If we further break it down to the ready-to-drink coffee market, the circle has to keep shrinking. This is because although coffee sales have continued to grow in recent years and have cultivated a certain consumption habit, most of the benefits have been taken by on-site chain coffee brands led by Luckin and Kudi. Compared with that, the benefits that ready-to-drink coffee can capture are only a small fraction, and to some extent, due to the extreme prosperity of on-site coffee, it has even led to ready-to-drink coffee’s quiet decline.
This is also why, although major brands have frequently launched ready-to-drink coffee products in recent years, the segment has never really “blown up.”
At the same time, taste is also a big problem. One of coffee’s biggest characteristics is that it’s bitter—and humans naturally have an instinctive aversion to bitterness.
Although Nongfu Spring’s iced coffee attempts to neutralize the bitterness by adding fruit flavors like bursting-juice iced orange and bursting-juice grape, trying to create a “tangy-sweet, refreshing, and bursting with fruit aroma” taste, coffee bitterness in essence is still difficult to completely mask.
For consumers accustomed to the clean, refreshing taste of traditional tea beverages, the acceptance of a drink with coffee bitterness may be limited.
In addition, the ready-to-drink coffee market also faces a problem of taste homogenization. Many brands are trying to improve taste by adding elements like fruit and milk, which makes it hard for consumers to form unique memory points when choosing. This also increases the difficulty for Nongfu Spring iced coffee to break through in the market.
But based on information observed in beverage marketing, Nongfu Spring’s concept for iced coffee is not limited to “coffee” alone—it is more inclined to build a “water substitute” that can meet the needs for staying alert and reducing swelling.
According to what the editor learned, the biggest difference between this iced coffee and the large-bottle coffee mentioned in the editor’s article last month lies in its “caffeine” content. Previously, most large-bottle ready-to-drink coffee products focused on “sugar-free black coffee.” They followed the “one bottle of coffee, multiple drinks” route, so caffeine content generally exceeded 200mg/kg.
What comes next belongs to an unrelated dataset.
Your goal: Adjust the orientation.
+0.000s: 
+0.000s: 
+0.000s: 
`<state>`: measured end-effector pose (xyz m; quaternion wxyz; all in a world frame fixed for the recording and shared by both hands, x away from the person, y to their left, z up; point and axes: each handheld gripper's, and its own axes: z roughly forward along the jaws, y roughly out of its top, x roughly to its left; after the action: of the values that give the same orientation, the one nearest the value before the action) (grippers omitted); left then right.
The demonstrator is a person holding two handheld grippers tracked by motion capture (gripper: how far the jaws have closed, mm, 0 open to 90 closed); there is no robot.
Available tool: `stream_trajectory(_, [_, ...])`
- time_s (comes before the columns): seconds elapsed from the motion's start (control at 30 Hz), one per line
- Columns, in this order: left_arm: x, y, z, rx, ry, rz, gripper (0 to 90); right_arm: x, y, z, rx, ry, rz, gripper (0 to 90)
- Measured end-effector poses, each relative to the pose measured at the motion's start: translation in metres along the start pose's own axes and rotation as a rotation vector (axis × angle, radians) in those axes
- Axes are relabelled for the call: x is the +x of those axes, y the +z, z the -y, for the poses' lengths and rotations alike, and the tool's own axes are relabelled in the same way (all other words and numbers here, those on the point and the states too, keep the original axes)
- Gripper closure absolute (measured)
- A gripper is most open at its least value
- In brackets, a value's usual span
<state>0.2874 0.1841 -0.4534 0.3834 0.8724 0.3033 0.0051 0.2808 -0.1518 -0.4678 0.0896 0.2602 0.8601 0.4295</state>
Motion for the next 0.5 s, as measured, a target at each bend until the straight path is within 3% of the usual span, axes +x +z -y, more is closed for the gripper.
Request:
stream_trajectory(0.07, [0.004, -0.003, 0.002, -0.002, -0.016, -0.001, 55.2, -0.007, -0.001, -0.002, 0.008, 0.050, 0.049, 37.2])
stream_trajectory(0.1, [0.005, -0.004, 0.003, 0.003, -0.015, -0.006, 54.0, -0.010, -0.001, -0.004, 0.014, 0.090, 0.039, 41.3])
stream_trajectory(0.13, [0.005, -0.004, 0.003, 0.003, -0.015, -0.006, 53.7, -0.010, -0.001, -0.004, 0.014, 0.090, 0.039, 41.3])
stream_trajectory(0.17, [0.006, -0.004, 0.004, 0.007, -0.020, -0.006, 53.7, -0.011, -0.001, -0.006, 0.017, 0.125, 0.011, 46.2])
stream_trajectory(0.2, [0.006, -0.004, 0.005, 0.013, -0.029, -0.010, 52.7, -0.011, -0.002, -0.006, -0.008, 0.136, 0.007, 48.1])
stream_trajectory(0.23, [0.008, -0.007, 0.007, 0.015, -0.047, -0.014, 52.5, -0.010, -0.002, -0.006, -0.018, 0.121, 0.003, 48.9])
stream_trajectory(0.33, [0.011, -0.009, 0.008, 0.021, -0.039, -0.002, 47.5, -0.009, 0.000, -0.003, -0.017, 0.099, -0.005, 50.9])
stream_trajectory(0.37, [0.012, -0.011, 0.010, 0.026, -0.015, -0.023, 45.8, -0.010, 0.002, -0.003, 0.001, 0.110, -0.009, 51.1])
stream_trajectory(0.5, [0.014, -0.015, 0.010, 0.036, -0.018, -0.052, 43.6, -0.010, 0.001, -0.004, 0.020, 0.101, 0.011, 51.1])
But clearly, this approach is not very suitable for consumers who are sensitive to caffeine.
Image source: Xiaohongshu @baobaobao
As for Nongfu Spring’s iced coffee, each bottle has about 90mg of caffeine, which can be “green-lit” and is suitable for most consumers. There is basically no risk of insomnia, and it effectively expands the consumer base manually.
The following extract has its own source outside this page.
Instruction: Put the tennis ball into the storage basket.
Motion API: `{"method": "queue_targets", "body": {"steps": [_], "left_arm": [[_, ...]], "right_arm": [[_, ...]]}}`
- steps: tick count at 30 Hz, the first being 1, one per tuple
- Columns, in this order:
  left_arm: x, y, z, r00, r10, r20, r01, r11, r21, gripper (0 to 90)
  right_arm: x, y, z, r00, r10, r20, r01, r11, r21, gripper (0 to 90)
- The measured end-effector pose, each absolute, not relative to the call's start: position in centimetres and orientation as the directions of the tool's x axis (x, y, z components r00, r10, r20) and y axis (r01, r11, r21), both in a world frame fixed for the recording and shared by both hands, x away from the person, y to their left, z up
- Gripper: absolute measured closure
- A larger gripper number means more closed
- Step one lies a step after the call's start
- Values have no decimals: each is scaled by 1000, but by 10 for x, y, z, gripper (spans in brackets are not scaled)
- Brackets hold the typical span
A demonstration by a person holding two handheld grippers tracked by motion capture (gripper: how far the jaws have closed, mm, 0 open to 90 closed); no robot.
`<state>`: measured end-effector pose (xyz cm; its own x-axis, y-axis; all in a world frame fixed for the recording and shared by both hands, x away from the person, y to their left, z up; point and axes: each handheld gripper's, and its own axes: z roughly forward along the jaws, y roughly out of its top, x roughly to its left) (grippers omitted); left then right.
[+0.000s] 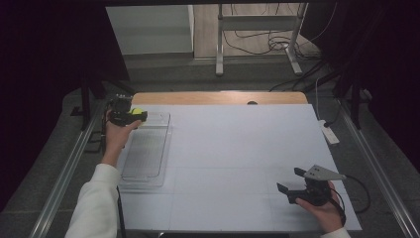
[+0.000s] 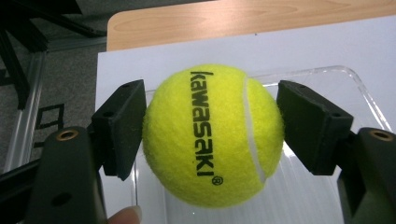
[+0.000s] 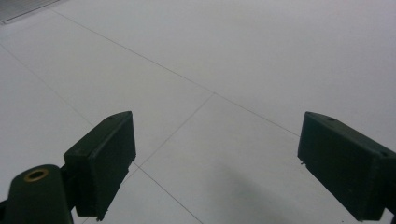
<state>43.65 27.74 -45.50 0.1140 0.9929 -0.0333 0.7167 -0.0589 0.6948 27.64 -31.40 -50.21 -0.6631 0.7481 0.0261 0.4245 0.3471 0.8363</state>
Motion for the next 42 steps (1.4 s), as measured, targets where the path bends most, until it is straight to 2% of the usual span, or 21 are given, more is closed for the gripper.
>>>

With this positioning, it is no longer restricted to the functional attributes of traditional coffee. Instead, it penetrates everyday drinking scenarios. It aims to let consumers, when they are thirsty, besides choosing mineral water and tea beverages, also consider this iced coffee as an alternative option that combines good taste with a mild alertness effect.
3
Written at the end
Of course, from the perspective of consumption scenarios, a “water substitute” positioning means it can fit into more diverse everyday settings.
However, achieving this shift is not easy. Water and tea beverages are deeply ingrained in consumers’ minds as “quenching thirst.” Coffee’s label as bitter and the strong functional attribute of “staying alert” may lead some consumers to prefer excluding iced coffee when they simply want to quench thirst.
In addition, there are already many water-drink products on the market that emphasize “light functions.” Nongfu Spring’s iced coffee needs to clearly convey its differentiated advantages—“tangy-sweet fruit aroma + low caffeine + large capacity”—in competition with these products. Only then may it truly secure a place for itself in the “water substitute” segment.